Decision made, Bones dashed through the room at speeds a car couldn’t manage. Bullets were too slow to land on him. In a blink he was gone.
One of the remaining vampires took the initiative and hurled one of my knives at me. The silver was buried high into my thigh, missing the artery by inches. Ignoring the pain, I yanked it from my leg and sent it unerringly into his heart, rewarded with a cut-off squeal of agony.
Suddenly a blast sounded in my ears and I was thrown sideways. When I’d sat up to aim my knife, someone else had aimed at me. Hot searing metal tore into my shoulder as the bullet struck home. Gasping, I felt around for the wound and heard voices nearly on top of me.
“Don’t move! Don’t move! Hands in the motherfuckin’ air!”
A trembling cop stood over me flanked by three others, and their scared eyes swept the bloodbath that was the living room. Slowly I raised my hands, wincing at the shards of pain seizing my shoulder.
“You’re under arrest,” a panicked officer wheezed, the whites of his eyes rolling in his head. The stench of his fear overwhelmed me.
“Thank God,” I replied. All things considered, it was a better ending than I’d expected.
TWENTY-FOUR
THEY READ ME MY RIGHTS, SOMETHING I didn’t pay much attention to, because I didn’t need the Miranda warning to know that shutting the hell up was in my best interest. Then, after half an hour of refusing to answer any questions while I was handcuffed to a stretcher in the back of an ambulance, a tall, skinny cop muscled his way through the crowd.
“I’m taking her in with me, Kirkland.”
The officer who’d read me my rights, presumably Kirkland, balked. “Lieutenant Isaac? But—”
“Soon this place will be crawling with media helicopters and we need some answers, don’t ‘Lieutenant’ me!” the man snapped.
“Hey, I’m shot here, guys. You know, bleeding and all that,” I pointed out.
“Shut up,” Isaac said curtly, and uncuffed me from the stretcher. The medical attendants gazed at him in disbelief. Isaac then yanked me by my cuffed hands to follow after him, sending fresh pain through my shoulder. Kirkland gaped, but he didn’t say anything. He looked like he couldn’t wait to get out of there.
Lieutenant Kirkland shoved me none too gently into the back of an unmarked police car. The only thing official about it was the red flashing light on the dashboard. I glanced around, surprised. Was this usual procedure?
“I’m injured, and you clowns have already been at me for thirty minutes. Aren’t I supposed to be taken to a hospital?” I asked as Isaac hit the gas.
“Shut up,” he said again, weaving through the maze of police cars around the demolished property.
“Because any good lawyer would totally call this a violation of my rights,” I went on, ignoring that.
He glared at me in the rearview mirror. “Shut the fuck up,” he replied, drawing out each word.
This didn’t feel normal. Of course, this was my first time being arrested, but still. I sniffed the air questioningly. Isaac had a smell about him, but I couldn’t place what it was. I wasn’t used to diagnosing things by scent.

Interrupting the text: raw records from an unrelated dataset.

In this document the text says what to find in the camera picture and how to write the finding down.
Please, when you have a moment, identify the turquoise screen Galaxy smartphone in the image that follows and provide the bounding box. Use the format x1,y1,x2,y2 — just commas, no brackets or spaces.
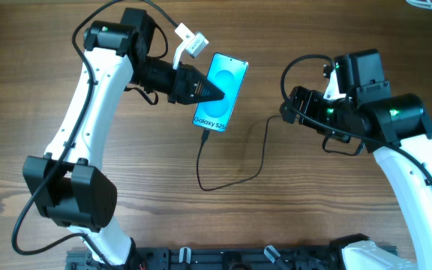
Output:
193,52,249,132

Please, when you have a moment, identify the black USB charging cable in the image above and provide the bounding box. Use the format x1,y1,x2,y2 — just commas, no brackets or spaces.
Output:
195,114,284,192

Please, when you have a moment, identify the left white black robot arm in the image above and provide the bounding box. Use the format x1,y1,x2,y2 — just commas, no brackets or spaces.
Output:
22,8,224,269

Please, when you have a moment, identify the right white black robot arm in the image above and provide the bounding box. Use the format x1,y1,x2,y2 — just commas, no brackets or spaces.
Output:
280,49,432,269

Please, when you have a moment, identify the right black camera cable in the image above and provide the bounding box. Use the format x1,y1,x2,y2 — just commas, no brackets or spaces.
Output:
280,54,432,226

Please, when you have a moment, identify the black camera cable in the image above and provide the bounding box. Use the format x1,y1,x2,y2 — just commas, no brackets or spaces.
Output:
10,0,179,266
280,54,432,226

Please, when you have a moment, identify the left black camera cable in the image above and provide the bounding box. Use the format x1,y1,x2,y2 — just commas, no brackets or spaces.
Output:
10,0,179,266

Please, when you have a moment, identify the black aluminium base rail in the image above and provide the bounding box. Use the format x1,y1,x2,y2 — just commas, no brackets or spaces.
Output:
64,245,399,270

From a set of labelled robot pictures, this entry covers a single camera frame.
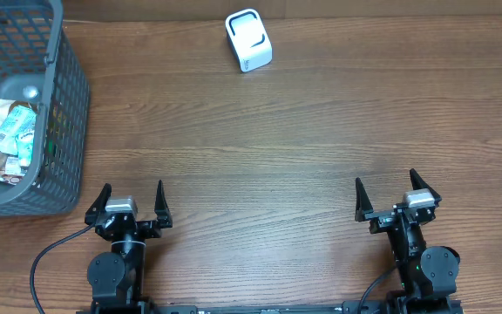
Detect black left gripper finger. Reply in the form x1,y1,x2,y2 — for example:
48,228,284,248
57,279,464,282
154,180,173,229
85,183,112,225

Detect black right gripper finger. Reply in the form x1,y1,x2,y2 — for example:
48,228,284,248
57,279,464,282
355,177,374,222
409,168,442,203

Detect yellow liquid bottle silver cap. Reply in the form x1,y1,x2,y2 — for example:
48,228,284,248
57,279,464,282
22,85,42,103

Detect green lidded jar with tissues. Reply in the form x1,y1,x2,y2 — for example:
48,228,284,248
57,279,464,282
16,129,35,167

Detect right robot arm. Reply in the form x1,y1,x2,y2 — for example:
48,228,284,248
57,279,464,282
355,169,463,314

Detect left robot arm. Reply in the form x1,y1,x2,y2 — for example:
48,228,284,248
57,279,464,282
85,182,173,313

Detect white barcode scanner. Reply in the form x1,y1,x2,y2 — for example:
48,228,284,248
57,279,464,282
225,8,273,72

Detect teal tissue pack in basket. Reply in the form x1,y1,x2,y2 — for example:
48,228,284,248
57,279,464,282
0,106,37,155

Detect dark grey plastic basket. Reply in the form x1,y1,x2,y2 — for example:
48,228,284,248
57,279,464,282
0,0,91,216

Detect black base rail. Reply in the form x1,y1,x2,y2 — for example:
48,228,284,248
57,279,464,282
76,301,464,314

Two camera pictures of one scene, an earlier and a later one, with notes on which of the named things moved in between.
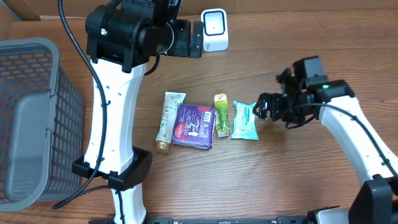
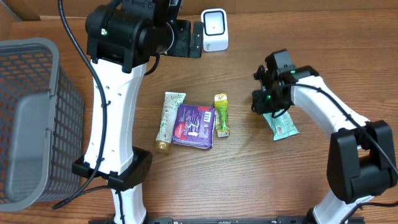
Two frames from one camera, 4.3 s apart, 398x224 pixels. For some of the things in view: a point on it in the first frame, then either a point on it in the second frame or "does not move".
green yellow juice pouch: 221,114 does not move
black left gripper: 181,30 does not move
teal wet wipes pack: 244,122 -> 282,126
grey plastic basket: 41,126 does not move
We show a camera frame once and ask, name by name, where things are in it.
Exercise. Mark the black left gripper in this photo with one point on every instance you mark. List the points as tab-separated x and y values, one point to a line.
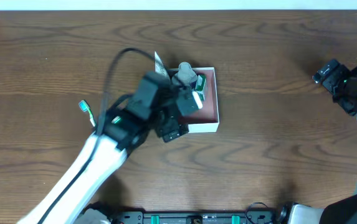
172	90

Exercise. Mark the white Pantene tube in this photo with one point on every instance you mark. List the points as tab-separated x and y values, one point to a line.
159	66

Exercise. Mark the green white soap box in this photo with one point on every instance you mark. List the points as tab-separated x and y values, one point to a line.
201	86

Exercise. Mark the green toothbrush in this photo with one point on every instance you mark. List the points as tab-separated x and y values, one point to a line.
85	107

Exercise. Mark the Colgate toothpaste tube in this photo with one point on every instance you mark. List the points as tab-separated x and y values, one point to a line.
197	99

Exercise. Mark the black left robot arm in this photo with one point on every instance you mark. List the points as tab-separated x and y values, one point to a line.
120	129

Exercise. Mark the white box pink interior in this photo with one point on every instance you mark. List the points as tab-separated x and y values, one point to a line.
205	120

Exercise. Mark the black mounting rail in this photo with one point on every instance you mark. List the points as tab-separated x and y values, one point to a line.
253	215

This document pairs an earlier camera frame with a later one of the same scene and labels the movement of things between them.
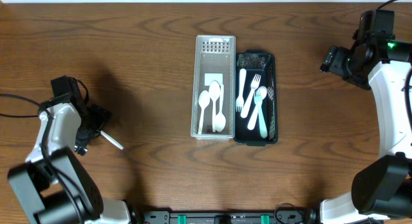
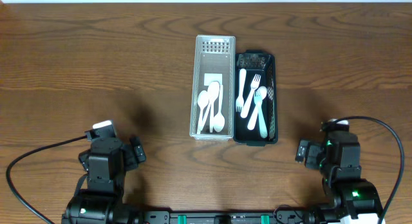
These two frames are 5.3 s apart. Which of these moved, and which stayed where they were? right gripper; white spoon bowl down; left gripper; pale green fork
Moved: left gripper; right gripper
Stayed: pale green fork; white spoon bowl down
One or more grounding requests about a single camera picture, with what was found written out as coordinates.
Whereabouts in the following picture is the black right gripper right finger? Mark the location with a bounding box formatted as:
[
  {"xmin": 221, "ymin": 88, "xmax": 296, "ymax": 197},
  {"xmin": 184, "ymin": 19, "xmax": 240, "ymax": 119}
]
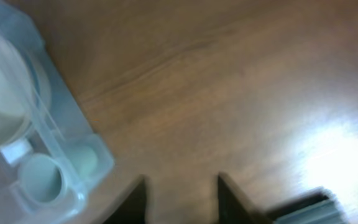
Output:
[{"xmin": 217, "ymin": 172, "xmax": 273, "ymax": 224}]

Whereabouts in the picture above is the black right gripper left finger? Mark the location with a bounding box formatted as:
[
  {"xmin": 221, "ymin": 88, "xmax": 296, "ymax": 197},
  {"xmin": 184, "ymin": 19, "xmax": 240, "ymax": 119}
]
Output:
[{"xmin": 103, "ymin": 175, "xmax": 148, "ymax": 224}]

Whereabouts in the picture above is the mint green plastic cup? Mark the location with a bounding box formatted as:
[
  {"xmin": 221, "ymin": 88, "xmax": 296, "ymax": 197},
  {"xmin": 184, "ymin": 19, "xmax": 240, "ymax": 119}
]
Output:
[{"xmin": 17, "ymin": 144, "xmax": 99, "ymax": 205}]

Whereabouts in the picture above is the cream large bowl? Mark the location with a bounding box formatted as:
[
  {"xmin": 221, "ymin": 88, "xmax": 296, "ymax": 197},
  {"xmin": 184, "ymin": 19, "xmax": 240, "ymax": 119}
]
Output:
[{"xmin": 0, "ymin": 36, "xmax": 52, "ymax": 147}]

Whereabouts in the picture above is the clear plastic storage container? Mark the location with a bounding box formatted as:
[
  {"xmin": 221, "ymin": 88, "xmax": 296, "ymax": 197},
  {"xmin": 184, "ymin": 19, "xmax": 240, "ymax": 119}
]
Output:
[{"xmin": 0, "ymin": 1, "xmax": 114, "ymax": 223}]

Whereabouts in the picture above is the white label in container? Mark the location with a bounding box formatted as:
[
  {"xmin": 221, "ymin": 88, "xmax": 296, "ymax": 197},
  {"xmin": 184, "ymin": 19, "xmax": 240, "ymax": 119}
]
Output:
[{"xmin": 0, "ymin": 138, "xmax": 32, "ymax": 166}]

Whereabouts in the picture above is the striped object at table edge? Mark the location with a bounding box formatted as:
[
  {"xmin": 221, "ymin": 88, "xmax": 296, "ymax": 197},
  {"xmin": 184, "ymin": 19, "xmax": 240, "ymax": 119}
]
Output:
[{"xmin": 266, "ymin": 187, "xmax": 349, "ymax": 224}]

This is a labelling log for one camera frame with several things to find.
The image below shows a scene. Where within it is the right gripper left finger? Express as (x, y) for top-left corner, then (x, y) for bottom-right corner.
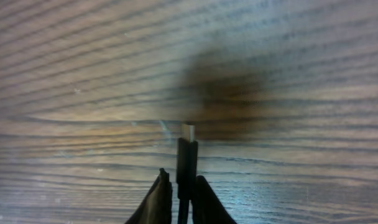
(126, 168), (172, 224)

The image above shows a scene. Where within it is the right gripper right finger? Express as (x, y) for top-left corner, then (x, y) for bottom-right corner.
(191, 175), (236, 224)

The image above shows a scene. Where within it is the black USB charging cable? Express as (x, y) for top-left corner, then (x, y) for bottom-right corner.
(175, 123), (199, 224)

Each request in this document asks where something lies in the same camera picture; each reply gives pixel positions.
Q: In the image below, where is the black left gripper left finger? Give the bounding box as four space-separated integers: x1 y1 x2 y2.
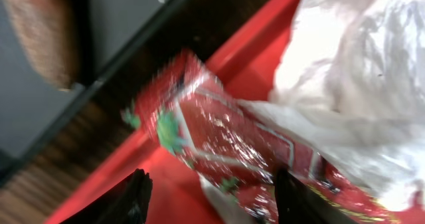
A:
61 169 153 224

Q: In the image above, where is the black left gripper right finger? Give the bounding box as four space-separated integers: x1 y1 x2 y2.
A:
274 169 356 224

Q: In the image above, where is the red snack wrapper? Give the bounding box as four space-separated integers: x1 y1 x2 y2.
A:
122 51 397 223

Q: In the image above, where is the white paper napkin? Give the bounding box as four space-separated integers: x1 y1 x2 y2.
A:
199 0 425 224

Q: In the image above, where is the red plastic tray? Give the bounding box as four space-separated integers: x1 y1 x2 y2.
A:
42 0 425 224

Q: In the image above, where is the black plastic bin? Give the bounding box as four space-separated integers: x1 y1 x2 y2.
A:
1 0 190 184

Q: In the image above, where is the brown carrot piece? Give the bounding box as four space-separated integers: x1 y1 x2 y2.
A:
3 0 80 90

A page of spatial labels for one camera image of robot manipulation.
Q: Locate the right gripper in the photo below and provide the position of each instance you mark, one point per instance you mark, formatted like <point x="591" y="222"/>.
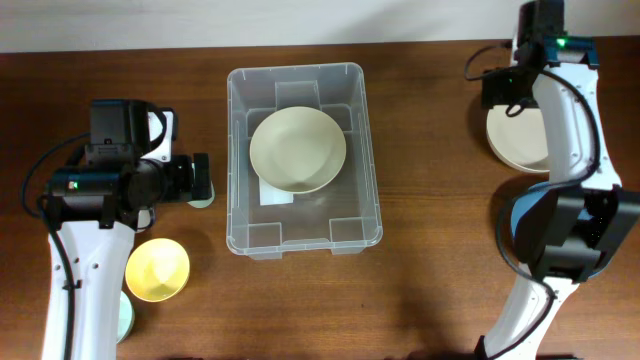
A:
<point x="494" y="92"/>

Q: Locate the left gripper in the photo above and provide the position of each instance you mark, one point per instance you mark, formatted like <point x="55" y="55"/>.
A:
<point x="185" y="188"/>

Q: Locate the grey cup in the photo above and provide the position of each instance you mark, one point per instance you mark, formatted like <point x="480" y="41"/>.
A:
<point x="146" y="219"/>

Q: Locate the beige bowl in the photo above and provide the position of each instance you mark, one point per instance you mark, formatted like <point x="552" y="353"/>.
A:
<point x="520" y="142"/>

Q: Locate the blue bowl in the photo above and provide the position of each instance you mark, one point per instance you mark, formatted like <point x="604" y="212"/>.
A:
<point x="554" y="234"/>

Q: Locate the cream bowl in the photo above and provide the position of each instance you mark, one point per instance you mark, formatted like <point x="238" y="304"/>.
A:
<point x="298" y="150"/>

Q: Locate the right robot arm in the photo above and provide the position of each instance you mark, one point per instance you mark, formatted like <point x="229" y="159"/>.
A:
<point x="566" y="93"/>

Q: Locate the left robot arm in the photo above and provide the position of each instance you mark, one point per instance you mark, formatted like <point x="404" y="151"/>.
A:
<point x="91" y="208"/>

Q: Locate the white label in container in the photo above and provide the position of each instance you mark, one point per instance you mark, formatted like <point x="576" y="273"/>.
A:
<point x="269" y="195"/>

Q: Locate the clear plastic storage container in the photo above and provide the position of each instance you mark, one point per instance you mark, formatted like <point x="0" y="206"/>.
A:
<point x="343" y="217"/>

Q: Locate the mint green cup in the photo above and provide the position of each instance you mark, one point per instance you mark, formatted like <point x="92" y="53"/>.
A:
<point x="199" y="204"/>

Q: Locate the yellow small bowl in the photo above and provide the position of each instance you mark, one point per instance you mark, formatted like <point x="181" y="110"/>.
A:
<point x="157" y="270"/>

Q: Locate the mint green small bowl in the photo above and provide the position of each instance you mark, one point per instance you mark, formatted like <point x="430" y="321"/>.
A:
<point x="126" y="317"/>

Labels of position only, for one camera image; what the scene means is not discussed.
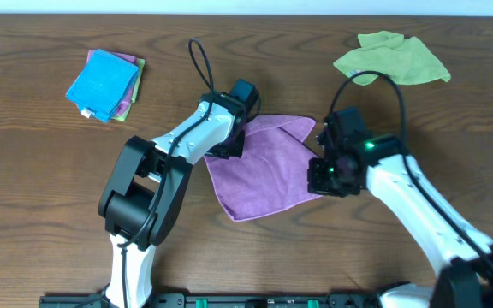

After several minutes, Isaac was clear of all the activity and on the open road. He grunted as if in satisfaction and then met my eyes in the mirror again.
“What a shame, Catherine. A girl like you, her whole life ahead of her, who throws it all away by getting involved in a white slavery ring. Even killed your grandparents to cover up what you were doing. It’s tragic.”
“Officer Dickhead,” I said clearly, “go fuck yourself.”
“Ooh, language,” Isaac clucked. “But I’m not surprised, coming from you. You were even going to sell your mother into that kind of slavery, weren’t you?”
“You have got to be the stupidest—” I began furiously, and then stopped, taking in another deep breath. Isaac knew too much, and now I knew what that smell was.
Just as Isaac whipped his hand around, I catapulted into the front of the car. His gun went off, but the bullet tore into the backseat instead of me. The car swerved dangerously as Isaac tried to aim again.
I slammed his head into the steering wheel. We lurched onto the side of the road, thankfully empty due to the early hour, and I grabbed the wheel to keep us from crashing. When Isaac looked up seconds later, dazed and bleeding, I had his gun trained on him.
“Pull over nice and slow or I’ll splatter your brains all over both of us.”
He tried to snatch the gun, but I whipped it across his jaw before his fingers even grazed it. “Do that again, Renfield. See what it gets you.”
His eyes widened. I gave a nasty laugh. “Yeah, I know what you are. Pick a name—Renfield, vampire’s familiar, bat bitch, whatever. You stink like vampires, and not just the dead ones. When they’re shriveled, they have a different smell, who’d have thought? So whose little errand boy are you? Whose pale cold ass were you kissing in the hopes you’d get turned one day?”